Although the entries hold pictures, only their words are printed back, exactly as given.

Data entries:
==============================

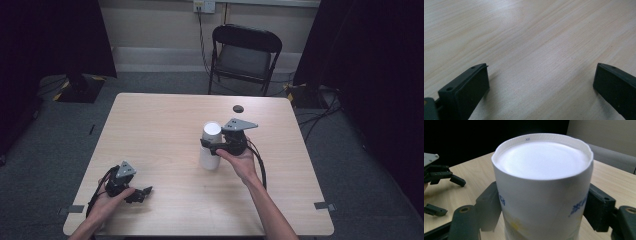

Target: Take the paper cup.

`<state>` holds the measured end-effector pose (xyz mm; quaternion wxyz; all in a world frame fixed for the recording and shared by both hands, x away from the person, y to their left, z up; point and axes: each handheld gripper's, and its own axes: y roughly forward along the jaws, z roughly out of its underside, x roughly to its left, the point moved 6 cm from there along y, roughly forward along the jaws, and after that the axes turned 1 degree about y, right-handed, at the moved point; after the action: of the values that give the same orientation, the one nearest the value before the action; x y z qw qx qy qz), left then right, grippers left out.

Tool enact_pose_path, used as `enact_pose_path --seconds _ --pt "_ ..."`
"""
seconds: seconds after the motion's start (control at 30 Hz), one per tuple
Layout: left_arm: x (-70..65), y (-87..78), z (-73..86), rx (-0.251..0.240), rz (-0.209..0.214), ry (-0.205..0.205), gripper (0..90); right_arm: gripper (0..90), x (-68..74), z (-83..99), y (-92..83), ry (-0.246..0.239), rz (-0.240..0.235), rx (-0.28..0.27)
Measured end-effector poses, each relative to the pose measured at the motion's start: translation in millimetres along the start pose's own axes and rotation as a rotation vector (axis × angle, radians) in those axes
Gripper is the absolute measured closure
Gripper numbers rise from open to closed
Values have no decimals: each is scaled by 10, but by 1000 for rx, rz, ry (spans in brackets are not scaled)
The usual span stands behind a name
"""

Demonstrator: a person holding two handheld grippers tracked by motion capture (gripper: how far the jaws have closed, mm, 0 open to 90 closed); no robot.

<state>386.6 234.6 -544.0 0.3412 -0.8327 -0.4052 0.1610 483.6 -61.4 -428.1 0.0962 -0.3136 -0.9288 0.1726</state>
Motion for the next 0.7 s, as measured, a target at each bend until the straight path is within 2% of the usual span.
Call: enact_pose_path --seconds 0.7 --pt "0 0 0 1 -1 0 0 291 -2 -56 -36 6 -4 -17"
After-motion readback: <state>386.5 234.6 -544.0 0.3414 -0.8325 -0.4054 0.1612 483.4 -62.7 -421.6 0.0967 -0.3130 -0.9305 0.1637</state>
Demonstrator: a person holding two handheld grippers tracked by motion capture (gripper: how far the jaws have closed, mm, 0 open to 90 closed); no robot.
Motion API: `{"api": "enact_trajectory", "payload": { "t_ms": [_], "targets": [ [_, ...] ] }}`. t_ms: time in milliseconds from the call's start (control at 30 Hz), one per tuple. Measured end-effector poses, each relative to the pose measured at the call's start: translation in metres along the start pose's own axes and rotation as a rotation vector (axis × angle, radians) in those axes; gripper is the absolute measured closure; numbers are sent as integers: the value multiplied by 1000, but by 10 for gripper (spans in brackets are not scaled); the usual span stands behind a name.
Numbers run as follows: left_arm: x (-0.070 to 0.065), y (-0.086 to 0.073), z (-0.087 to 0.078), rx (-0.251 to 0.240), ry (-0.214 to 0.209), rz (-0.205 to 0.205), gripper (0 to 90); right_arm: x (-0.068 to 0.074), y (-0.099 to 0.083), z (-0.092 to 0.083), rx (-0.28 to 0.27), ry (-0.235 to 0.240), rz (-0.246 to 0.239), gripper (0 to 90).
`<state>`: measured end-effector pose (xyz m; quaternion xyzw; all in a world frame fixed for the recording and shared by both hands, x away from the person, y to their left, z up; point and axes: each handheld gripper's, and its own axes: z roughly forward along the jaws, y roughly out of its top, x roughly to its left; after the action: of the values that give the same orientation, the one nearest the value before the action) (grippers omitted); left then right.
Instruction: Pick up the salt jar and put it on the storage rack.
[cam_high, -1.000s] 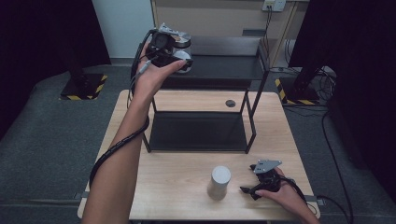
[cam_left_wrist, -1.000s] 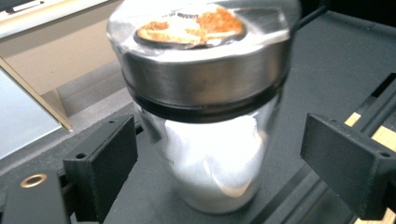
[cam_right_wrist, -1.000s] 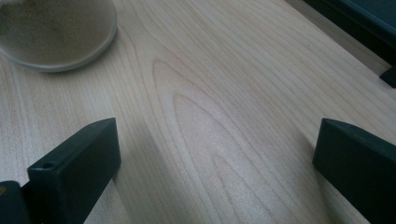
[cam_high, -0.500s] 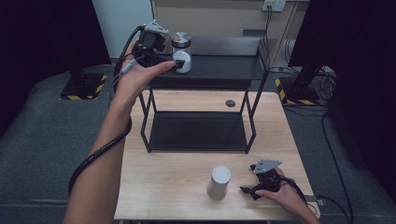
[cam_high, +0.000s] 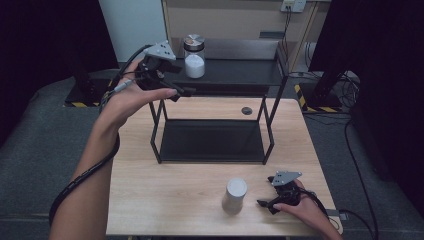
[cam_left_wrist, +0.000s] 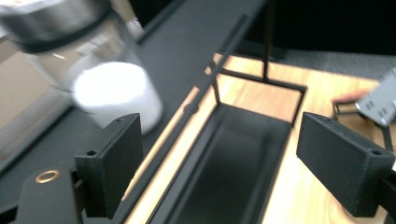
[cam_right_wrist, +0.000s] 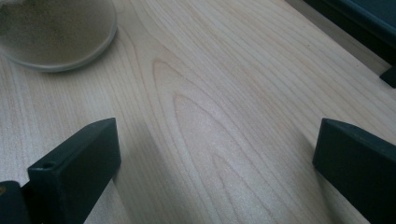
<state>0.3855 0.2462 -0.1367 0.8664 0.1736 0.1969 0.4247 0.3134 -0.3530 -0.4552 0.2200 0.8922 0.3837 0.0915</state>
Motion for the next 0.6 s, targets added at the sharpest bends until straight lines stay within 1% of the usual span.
{"api": "enact_trajectory", "payload": {
  "t_ms": [133, 200, 267, 367, 500, 533, 600],
  "targets": [
    [2, -5, 3, -10, -43, 18, 131, 0, 0, 0, 0, 1, 1, 18],
    [-1, -6, 6, -8, -57, 38, 131, 0, 0, 0, 0, 0, -1, 18],
    [-2, -7, 7, -11, -64, 42, 131, 0, 0, 0, 0, 0, 0, 18],
    [-6, -13, 12, -20, -76, 49, 129, 0, 0, 0, -2, 0, 0, 18],
    [-14, -24, 21, -27, -104, 73, 124, 0, 0, 0, -1, 0, 0, 18],
    [-16, -27, 23, -28, -114, 76, 122, 0, 0, 0, -1, 0, -1, 18],
    [-20, -31, 28, -18, -131, 94, 122, 0, 0, 0, -1, 0, -1, 18]
  ]
}}
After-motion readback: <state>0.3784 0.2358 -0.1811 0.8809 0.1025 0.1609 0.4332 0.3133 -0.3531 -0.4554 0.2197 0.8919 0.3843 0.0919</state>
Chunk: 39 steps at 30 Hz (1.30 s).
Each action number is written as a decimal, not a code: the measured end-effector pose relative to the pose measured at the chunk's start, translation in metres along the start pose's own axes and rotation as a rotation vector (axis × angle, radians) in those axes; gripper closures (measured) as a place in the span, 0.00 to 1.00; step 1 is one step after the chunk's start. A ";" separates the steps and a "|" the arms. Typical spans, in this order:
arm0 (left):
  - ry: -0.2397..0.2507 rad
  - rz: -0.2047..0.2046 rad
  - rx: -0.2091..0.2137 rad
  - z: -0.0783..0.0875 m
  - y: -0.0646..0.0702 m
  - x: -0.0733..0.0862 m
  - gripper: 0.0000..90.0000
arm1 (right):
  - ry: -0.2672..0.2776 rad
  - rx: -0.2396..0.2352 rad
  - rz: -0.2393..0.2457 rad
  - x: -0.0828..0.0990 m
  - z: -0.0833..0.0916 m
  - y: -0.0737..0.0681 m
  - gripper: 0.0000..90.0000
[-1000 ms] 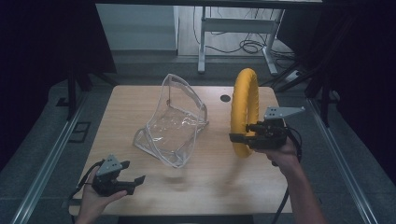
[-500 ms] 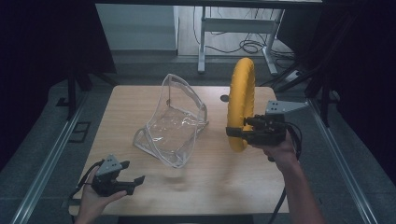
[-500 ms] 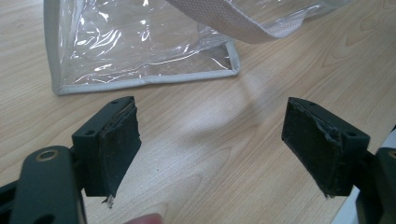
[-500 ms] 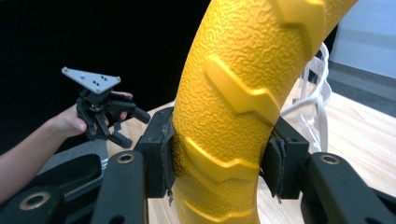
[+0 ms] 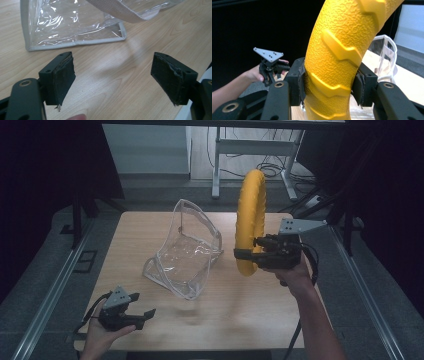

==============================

• Reply:
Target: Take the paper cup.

`<state>` holds the measured end-effector pose (xyz mm; quaternion wxyz; all in a world frame fixed for the recording and shared by both hands, x away from the person, y to their left, z up; point and axes: each handheld gripper's, and its own axes: y roughly forward along the jaws, z roughly out of its underside, x roughly to its left, the point moved 6 cm from there along y, roughly forward along the jaws, and after that the axes turned 1 degree about y, right-handed, at the moved point; after the action: of the values that give the same orientation, the one nearest the value before the action; x y z qw qx qy qz), left then right, grippers left out.

Tool enact_pose_path, used as `enact_pose_path --seconds _ --pt "_ ..."`
"""
seconds: seconds after the motion's start (control at 30 Hz), one per tuple
Layout: left_arm: x (-70..65), y (-87..78), z (-73..86), rx (-0.251..0.240), rz (-0.209..0.214), ry (-0.205..0.205), gripper (0..90); right_arm: gripper (0..90), x (-68..74), z (-83..99), y (-92..83), ry (-0.246..0.239), rz (-0.240..0.235), rx (-0.28..0.27)
Measured end-effector poses, each relative to the pose measured at the motion's start: translation in millimetres along the start pose's own axes and rotation as a rotation vector (axis × angle, radians) in those axes
Gripper is the absolute measured closure
Gripper numbers rise from open to closed
Values have no decimals: each is scaled by 10, but by 1000 for rx, rz, ry (spans in brackets are not scaled)
The usual span stands behind a name
"""

Demonstrator: a person holding two handheld grippers tracked by motion capture (gripper: how far the jaws have closed, mm, 0 open to 90 closed); no robot.

<state>386.6 234.6 -544.0 0.3412 -0.8327 -0.4052 0.1610 483.6 -61.4 -428.1 0.0962 -0.3136 -0.9288 0.1726</state>
Motion for the next 0.7 s, as measured, a target at each bend until the straight path is within 2% of the usual span.
Call: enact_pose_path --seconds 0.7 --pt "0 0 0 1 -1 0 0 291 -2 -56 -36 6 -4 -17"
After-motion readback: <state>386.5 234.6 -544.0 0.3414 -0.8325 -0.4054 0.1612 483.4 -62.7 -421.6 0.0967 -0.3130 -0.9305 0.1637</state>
Demonstrator: a person holding two handheld grippers tracked by motion capture (gripper: how far the jaws have closed, mm, 0 open to 90 closed); no robot.
Motion API: `{"api": "enact_trajectory", "payload": { "t_ms": [_], "targets": [ [_, ...] ] }}`. t_ms: time in milliseconds from the call's start (control at 30 Hz), one per tuple. Measured end-effector poses, each relative to the pose measured at the call's start: translation in metres along the start pose's own axes and rotation as a rotation vector (axis × angle, radians) in those axes; gripper is the absolute measured closure; numbers are sent as integers: the value multiplied by 1000, but by 10 for gripper (spans in brackets are not scaled); the usual span stands behind a name.
Numbers run as follows: left_arm: x (-0.070 to 0.065), y (-0.086 to 0.073), z (-0.087 to 0.078), rx (-0.251 to 0.240), ry (-0.214 to 0.209), rz (-0.205 to 0.205), gripper (0 to 90); right_arm: x (-0.068 to 0.074), y (-0.099 to 0.083), z (-0.092 to 0.083), rx (-0.28 to 0.27), ry (-0.235 to 0.240), rz (-0.246 to 0.239), gripper (0 to 90).
`<state>`: measured end-effector pose (xyz m; quaternion xyzw; all in a world frame fixed for the recording and shared by both hands, x away from the person, y to their left, z up; point and axes: each handheld gripper's, and its own axes: z roughly forward along the jaws, y roughly out of its top, x roughly to its left; after the action: of the values that give the same orientation, the one nearest the value before the action) (grippers omitted); left then right.
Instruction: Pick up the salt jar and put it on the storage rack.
[cam_high, -1.000s] 
[cam_left_wrist, -1.000s] 
[cam_right_wrist, -1.000s] 
[cam_high, -0.500s] 
[cam_high, +0.000s] 
[cam_left_wrist, +0.000s] 
[cam_right_wrist, +0.000s] 
<state>0.3855 0.2462 -0.1367 0.8664 0.1736 0.1969 0.4247 0.3134 -0.3530 -0.4552 0.2200 0.8922 0.3837 0.0915</state>
Motion for the next 0.6 s, targets added at the sharpest bends until straight lines stay within 1% of the usual span.
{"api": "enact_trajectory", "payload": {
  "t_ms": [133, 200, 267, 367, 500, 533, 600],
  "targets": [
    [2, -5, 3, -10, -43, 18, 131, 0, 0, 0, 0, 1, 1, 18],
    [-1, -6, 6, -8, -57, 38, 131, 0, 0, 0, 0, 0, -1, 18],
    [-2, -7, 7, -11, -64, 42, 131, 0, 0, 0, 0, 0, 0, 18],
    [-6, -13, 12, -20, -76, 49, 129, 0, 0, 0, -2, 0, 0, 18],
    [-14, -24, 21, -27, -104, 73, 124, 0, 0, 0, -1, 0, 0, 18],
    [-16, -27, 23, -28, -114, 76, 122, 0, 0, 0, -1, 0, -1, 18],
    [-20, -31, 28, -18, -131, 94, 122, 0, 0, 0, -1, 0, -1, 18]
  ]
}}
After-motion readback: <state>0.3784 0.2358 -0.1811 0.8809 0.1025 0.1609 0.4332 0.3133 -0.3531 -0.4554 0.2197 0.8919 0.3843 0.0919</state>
Chunk: 39 steps at 30 Hz (1.30 s).
Each action number is written as a decimal, not a code: the measured end-effector pose relative to the pose measured at the chunk's start, translation in metres along the start pose's own axes and rotation as a rotation vector (axis × angle, radians) in those axes; gripper closures (measured) as a place in the span, 0.00 to 1.00; step 1 is one step after the chunk's start. A ";" separates the steps and a "|" the arms. Typical spans, in this order:
arm0 (left):
  - ry: -0.2397..0.2507 rad
  - rz: -0.2047..0.2046 rad
  - rx: -0.2091..0.2137 rad
  - z: -0.0783..0.0875 m
  - y: -0.0646..0.0702 m
  - x: -0.0733..0.0862 m
  - gripper: 0.0000..90.0000
arm1 (right):
  - ry: -0.2672..0.2776 rad
  - rx: -0.2396..0.2352 rad
  - rz: -0.2393..0.2457 rad
  - x: -0.0828..0.0990 m
  - z: -0.0833..0.0916 m
  - y: -0.0737..0.0681 m
  - gripper: 0.0000..90.0000
[-1000 ms] 
[-500 ms] 
[-500 ms] 
[-500 ms] 
[+0 ms] 

The answer contains nothing further.